"Kiss goodbye" to Cancun CO2 goals, says IEA chief economist

It is “virtually impossible” for the world to keep CO2 emissions within the “safe” limits agreed by world governments just weeks ago in Cancun. Speaking what for climate alarmists is ‘the unspeakable’, Dr Fatih Birol, Chief Economist at the International Energy Agency, was addressing an audience at London’s Imperial College on January 19. And Dr Birol was unequivocal that the world can “kiss goodbye” to its CO2 emissions peaking target set for 2020.

Dr Birol said that the Cancun agreement, just weeks old, stands little chance of achieving the goal of keeping the world’s temperature from rising by 2 degrees C. He cited two main reasons. First, the key emitting nations are not serious about cutting CO2 growth. Second, the shale gas revolution threatens the viability of renewable energy projects worldwide.

EU efforts

Dr Birol’s comments were made within the framework of the European debate and current EU efforts to achieve CO2 emission cuts of 20 or 30 percent by 2020 against 1990 levels. Once again, Dr Birol was stingingly forthright in making the comparison that the EU’s carbon cutting targets goals were “equivalent to just two weeks of China’s emissions”. In a surprising show of negativity about the state of the world’s war on carbon, Dr Birol said, “We would need to double decarbonisation efforts, then double them again to keep emissions within 450 parts per million”. He added, “The bulk of the effort needs to take place in countries where climate change is not high on the policy agenda. We have to be realistic.”

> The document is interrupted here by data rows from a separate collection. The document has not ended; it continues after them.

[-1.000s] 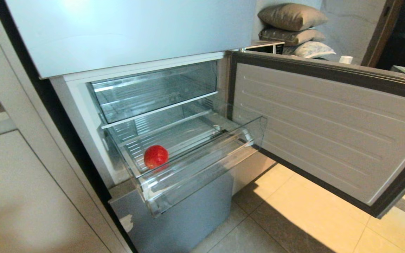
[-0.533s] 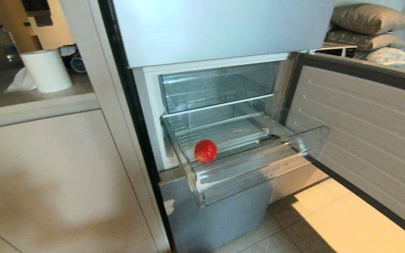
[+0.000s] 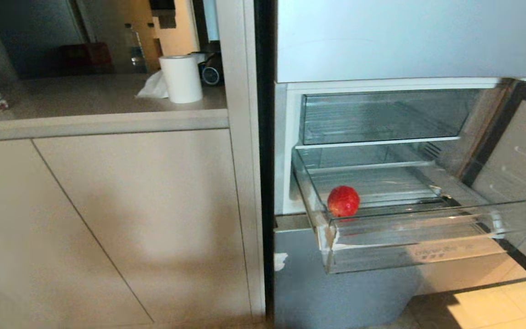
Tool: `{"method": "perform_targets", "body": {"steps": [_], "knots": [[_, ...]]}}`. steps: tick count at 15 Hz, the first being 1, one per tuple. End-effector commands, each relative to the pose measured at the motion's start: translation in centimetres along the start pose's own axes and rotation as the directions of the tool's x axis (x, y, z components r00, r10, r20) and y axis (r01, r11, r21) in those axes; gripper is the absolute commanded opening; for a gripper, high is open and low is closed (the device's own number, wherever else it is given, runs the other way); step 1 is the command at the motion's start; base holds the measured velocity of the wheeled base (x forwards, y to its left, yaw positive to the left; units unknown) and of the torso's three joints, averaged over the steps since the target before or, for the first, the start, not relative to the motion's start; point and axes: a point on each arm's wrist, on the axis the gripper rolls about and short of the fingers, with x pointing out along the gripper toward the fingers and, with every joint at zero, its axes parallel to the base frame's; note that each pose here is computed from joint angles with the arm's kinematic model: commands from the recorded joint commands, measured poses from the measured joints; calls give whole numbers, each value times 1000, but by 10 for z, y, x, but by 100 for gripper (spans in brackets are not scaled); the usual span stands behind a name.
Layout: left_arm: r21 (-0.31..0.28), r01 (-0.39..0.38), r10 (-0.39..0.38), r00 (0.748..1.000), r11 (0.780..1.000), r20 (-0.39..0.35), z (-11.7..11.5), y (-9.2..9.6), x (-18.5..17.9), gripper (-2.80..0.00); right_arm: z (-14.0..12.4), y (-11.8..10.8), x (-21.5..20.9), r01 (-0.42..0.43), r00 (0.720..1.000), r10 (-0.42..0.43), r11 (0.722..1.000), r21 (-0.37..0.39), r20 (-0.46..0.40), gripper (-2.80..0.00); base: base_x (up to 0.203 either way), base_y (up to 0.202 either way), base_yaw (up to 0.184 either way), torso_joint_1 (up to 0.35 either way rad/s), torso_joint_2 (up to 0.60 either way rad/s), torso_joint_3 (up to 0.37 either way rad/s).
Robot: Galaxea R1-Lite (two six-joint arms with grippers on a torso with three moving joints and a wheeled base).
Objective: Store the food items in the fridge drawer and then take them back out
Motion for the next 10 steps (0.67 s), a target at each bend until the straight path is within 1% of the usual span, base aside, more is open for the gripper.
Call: {"method": "perform_targets", "body": {"steps": [1,2,3,4,5,7,10], "knots": [[-2,0,0,1000,1000,0,0,0,0,-280,0,0,0,-7,1000,7,1000,-14,-2,-280,0,-9,130,1,2,2],[0,0,0,1000,1000,-1,0,0,0,-280,0,0,1,-14,1000,13,999,-33,-19,-280,5,-4,86,2,2,2],[0,0,0,1000,1000,-1,0,0,0,-280,1,1,5,-30,998,27,998,-58,-58,-280,0,0,0,0,0,0],[0,0,0,1000,1000,-1,0,0,0,-280,6,1,10,-46,995,39,996,-74,-93,-280,0,0,0,0,0,0],[0,0,0,1000,1000,0,0,0,0,-280,16,1,18,-62,993,53,994,-85,-105,-280,0,0,0,0,0,0],[0,0,0,1000,1000,-1,0,0,0,-280,41,2,40,-91,983,75,992,-90,-166,-280,0,0,0,0,0,0],[0,0,0,1000,1000,-1,0,0,0,-280,86,5,99,-114,956,92,991,-66,-279,-280,0,0,0,0,0,0]]}}
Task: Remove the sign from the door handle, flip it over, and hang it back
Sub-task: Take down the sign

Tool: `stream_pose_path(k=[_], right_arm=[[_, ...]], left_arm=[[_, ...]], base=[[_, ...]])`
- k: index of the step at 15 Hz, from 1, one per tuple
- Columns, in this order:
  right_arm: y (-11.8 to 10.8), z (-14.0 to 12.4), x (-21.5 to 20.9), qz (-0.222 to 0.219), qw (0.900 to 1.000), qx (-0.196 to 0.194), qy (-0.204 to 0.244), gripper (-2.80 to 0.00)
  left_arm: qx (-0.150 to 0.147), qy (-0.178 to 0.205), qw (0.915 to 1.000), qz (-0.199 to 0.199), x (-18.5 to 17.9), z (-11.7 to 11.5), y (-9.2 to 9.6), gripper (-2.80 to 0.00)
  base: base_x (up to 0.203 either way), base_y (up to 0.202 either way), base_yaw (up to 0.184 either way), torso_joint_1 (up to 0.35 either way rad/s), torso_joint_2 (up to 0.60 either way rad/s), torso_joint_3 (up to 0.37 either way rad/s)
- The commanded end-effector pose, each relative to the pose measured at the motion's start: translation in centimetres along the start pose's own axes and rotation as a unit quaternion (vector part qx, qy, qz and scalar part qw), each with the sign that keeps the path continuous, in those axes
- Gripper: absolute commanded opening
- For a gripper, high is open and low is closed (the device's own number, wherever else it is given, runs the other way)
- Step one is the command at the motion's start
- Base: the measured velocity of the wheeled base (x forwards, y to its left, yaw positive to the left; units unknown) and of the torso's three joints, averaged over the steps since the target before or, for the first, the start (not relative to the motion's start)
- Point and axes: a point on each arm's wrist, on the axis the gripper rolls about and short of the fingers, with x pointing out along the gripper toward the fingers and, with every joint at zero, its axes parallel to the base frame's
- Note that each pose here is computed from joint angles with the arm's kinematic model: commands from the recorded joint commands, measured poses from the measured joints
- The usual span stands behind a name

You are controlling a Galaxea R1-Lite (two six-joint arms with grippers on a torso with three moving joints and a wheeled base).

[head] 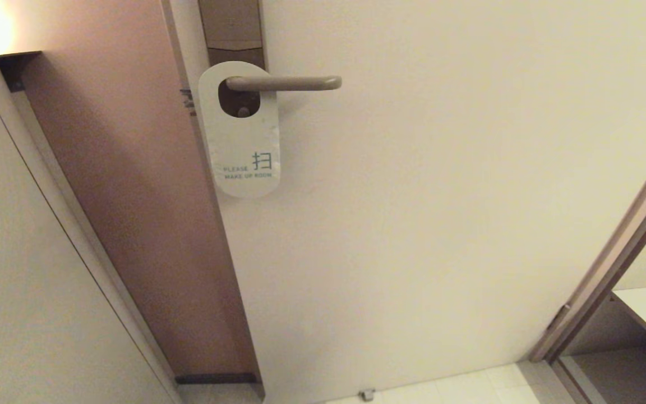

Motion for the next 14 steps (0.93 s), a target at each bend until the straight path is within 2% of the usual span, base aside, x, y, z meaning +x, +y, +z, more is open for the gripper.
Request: stream_pose_path(k=[1,14], right_arm=[[0.0,0.0,0.01,0.0,1.0,0.003,0.001,-2.8],[0.0,0.0,0.01,0.0,1.0,0.003,0.001,-2.8]], left_arm=[[0.0,0.001,1.0,0.0,0.0,0.0,0.0,-2.8],[-0.004,0.001,1.0,0.005,0.0,0.02,0.03,-2.8]], base=[[0.0,0.0,0.0,0.0,0.0,0.0],[0.0,0.0,0.0,0.0,0.0,0.0]])
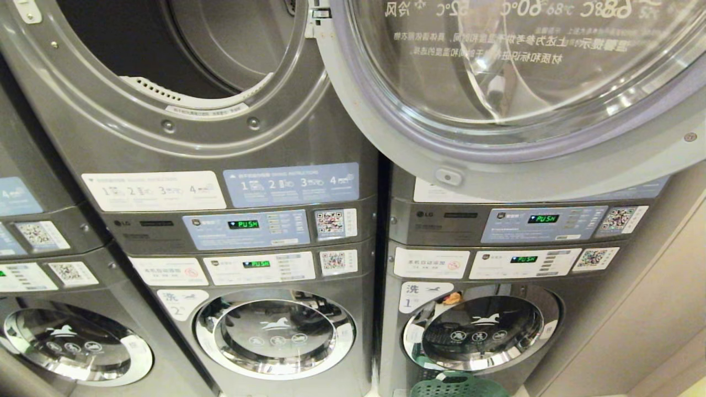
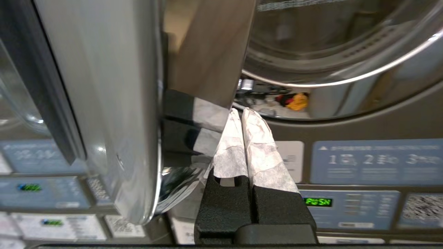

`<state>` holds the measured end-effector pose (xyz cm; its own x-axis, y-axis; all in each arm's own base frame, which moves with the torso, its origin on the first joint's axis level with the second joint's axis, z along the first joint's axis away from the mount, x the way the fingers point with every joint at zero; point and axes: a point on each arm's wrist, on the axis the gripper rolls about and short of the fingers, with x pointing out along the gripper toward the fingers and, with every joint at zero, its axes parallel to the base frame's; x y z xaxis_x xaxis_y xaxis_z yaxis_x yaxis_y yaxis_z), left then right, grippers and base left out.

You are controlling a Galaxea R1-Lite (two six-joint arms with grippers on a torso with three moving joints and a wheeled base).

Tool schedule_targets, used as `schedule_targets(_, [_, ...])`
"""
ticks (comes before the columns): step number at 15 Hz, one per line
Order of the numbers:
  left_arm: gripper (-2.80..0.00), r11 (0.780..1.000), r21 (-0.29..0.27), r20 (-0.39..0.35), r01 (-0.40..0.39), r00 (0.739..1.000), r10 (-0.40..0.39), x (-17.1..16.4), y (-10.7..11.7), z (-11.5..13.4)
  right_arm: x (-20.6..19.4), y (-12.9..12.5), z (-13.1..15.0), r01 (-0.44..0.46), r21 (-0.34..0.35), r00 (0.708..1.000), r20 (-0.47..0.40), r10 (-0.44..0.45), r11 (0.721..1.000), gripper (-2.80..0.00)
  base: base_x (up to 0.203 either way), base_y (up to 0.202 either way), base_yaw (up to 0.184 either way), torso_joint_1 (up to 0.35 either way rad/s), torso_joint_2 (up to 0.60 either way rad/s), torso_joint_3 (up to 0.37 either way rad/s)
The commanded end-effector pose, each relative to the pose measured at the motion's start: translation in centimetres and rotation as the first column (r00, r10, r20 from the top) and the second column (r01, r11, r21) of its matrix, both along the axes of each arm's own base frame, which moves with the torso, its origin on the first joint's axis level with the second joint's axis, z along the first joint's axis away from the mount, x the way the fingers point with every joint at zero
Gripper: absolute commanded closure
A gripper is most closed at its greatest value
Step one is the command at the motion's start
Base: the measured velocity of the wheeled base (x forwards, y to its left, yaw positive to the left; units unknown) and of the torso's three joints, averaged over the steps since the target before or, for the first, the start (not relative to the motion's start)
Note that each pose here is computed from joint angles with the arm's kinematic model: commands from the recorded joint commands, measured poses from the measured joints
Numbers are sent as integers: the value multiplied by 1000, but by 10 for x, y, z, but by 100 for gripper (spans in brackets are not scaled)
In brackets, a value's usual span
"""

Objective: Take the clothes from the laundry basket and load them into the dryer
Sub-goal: Close the dryer

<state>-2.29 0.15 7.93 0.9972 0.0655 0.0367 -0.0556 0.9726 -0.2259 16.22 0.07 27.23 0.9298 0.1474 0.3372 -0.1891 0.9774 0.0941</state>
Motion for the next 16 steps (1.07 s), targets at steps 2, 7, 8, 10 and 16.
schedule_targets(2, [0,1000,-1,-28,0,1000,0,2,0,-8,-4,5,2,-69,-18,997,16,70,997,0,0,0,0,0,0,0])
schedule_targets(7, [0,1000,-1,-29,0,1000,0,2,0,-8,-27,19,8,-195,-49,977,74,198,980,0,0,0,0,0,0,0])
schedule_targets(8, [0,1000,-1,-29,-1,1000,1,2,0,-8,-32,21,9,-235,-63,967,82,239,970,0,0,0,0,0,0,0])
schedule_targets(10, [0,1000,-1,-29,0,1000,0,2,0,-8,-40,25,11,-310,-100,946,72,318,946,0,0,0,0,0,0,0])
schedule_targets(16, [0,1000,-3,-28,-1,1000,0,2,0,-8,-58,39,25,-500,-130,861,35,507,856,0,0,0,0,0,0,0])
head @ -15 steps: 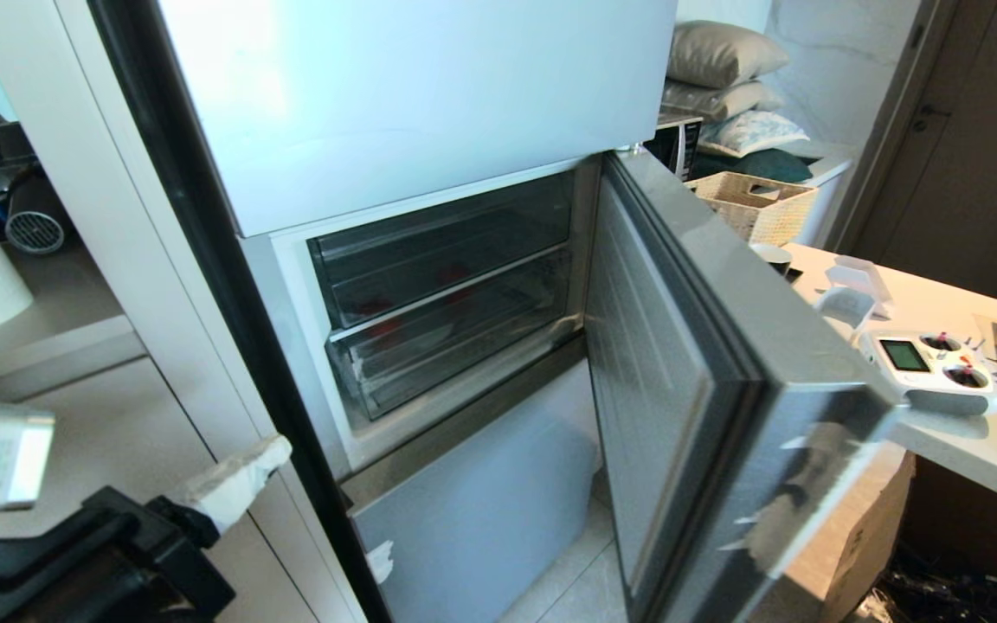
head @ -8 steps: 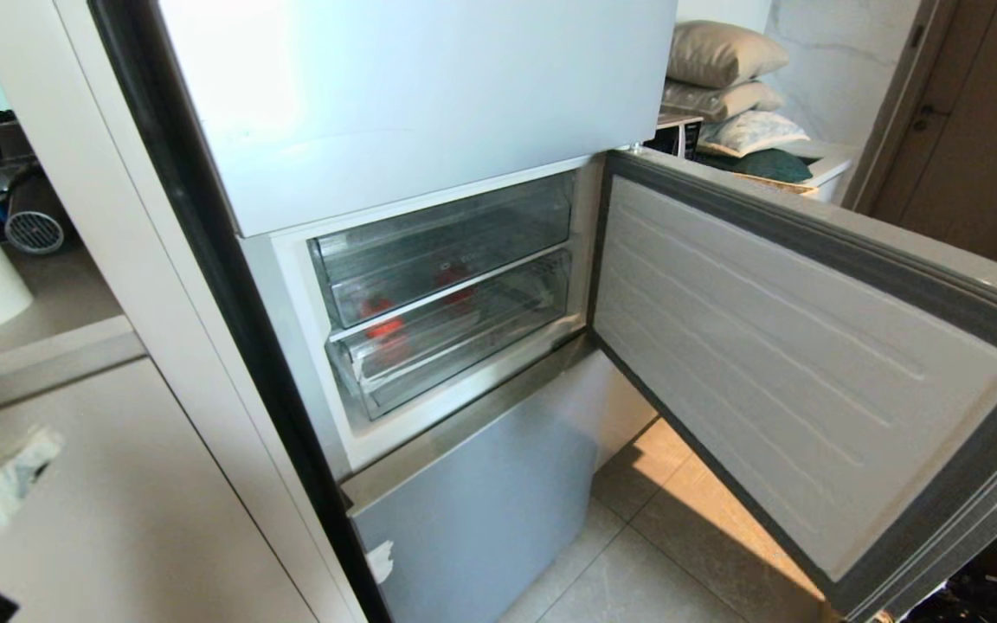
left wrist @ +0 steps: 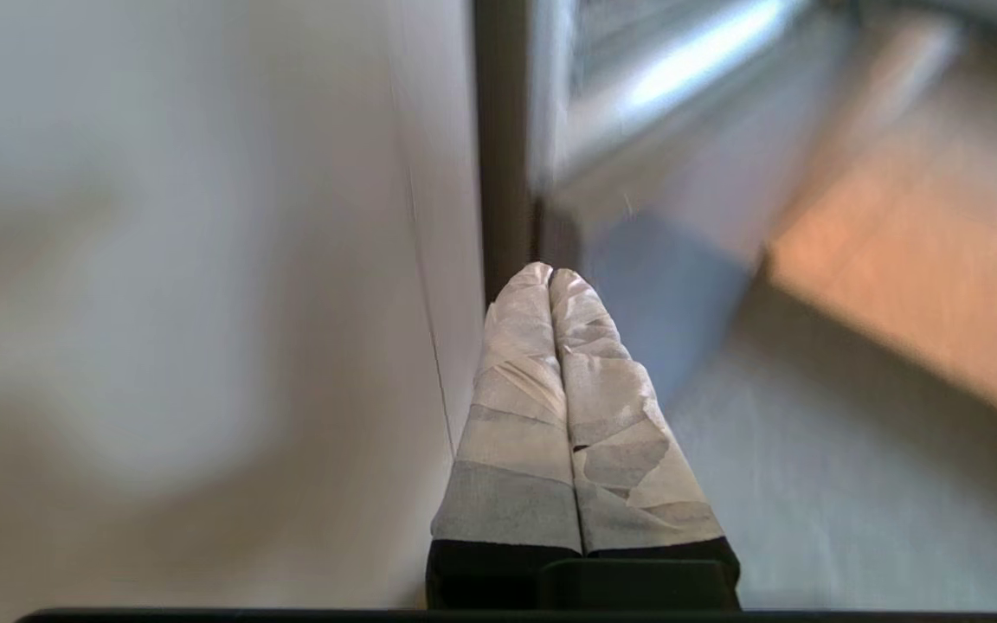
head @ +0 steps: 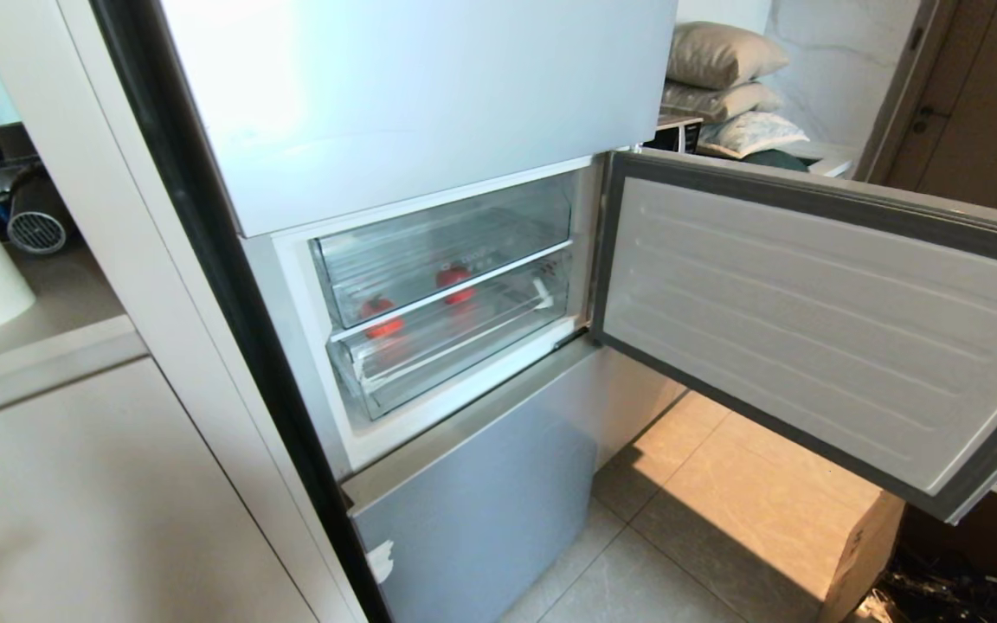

Dr Birol went out of his way to make it clear that he did not blame China because emissions per capita and car ownership were both low and he also urged the EU and the UK to continue to show global “climate leadership”. But given the bleak global carbon war scenario Birol paints, the question must surely be: why bother when it’s game over? The admission from the IEA’s own chief economist is to say the least a damning one given the billions of dollars of public money being poured into a carbon war in which, so it seems, we can have such an insignificant impact.

As grave as that message must be to climate alarmists the world over, the problems don’t end there however. There’s a new kind on the block. And he’s moving in fast.

The impact of shale gas

Dr Birol warned his audience that the “world revolution in unconventional gas sources” was already playing a substantial role – by threatening to negatively impact future investment in global renewable energy projects. He informed the audience that the new shale gas boom in the United States had already led to a 50 percent fall in investment in renewable energy.

The transformation of the US domestic gas industry, directly attributable to the impact from shale gas, had brought US global gas prices down, he said. “It’s cheaper than it was and the supply is more assured. And it’s only half as polluting as coal.” Dr Birol predicted what this would mean. “There will be strong debates between energy and climate and finance ministries round the world,” he said, “about whether investment should continue to support renewables when the situation on gas has so radically changed.”

He further pointed out that companies like Shell – which recently stated it would be producing more gas than oil by 2013 – saw no reason why they should not bid for the same carbon capture and storage subsidies for gas-fired power stations as those currently on offer to renewables projects. Birol also said that gas prices could fall even further if purchasing countries chose to separate gas price rises from oil prices as in the U.S. While Dr Birol noted that “this debate hasn’t started in earnest in the UK” as yet “it surely will”. In fact, all the signs are it may be under way.

Just last week two Lords peers expressed surprise that the government’s Revised Draft National Policy Statements, Britain’s national energy blueprint to 2050, didn’t even mention significant shale gas discoveries in the north of England. As Lord Reay pointed out, “There is the possibility that potentially abundant supplies of unconventional gas will result in considerably lower gas prices.” Another peer, Lord Kenkin, echoed the concern wanting to know why, since shale’s potential contribution was known to the Government last November, the report omitted any mention.

Last Autumn saw gas prices surge in Europe. Across the Atlantic, however, the shale gas glut responsible for flat-lining the US gas price meant that by the end of 2010 Americans were paying half as much for their heating fuel as their shivering British and northern European counterparts.

At the “Prospects for Shale Gas in Britain” gas shale forum in Berlin in mid-January, Professor Mike Stephenson, Head of Science (Energy) at the British Geological Survey, echoed his concern at the lack of interest of the British government in a potential domestic gas bonanza. Citing India, where they are already building huge power stations powered by gas, Stephenson said that he didn’t think the British government was “thinking enough about shale”. He went on to say, in typically British under-stated language, that Tony Blair’s commitment for 15 percent of the country’s energy to come from renewable sources in a desperate bid to meet EU carbon cutting targets was proving “a bit of a bind”.

It seems that Dr Birol is wrong then about one thing: shale gas has already shifted the CO2 debate off the back-burner in Britain.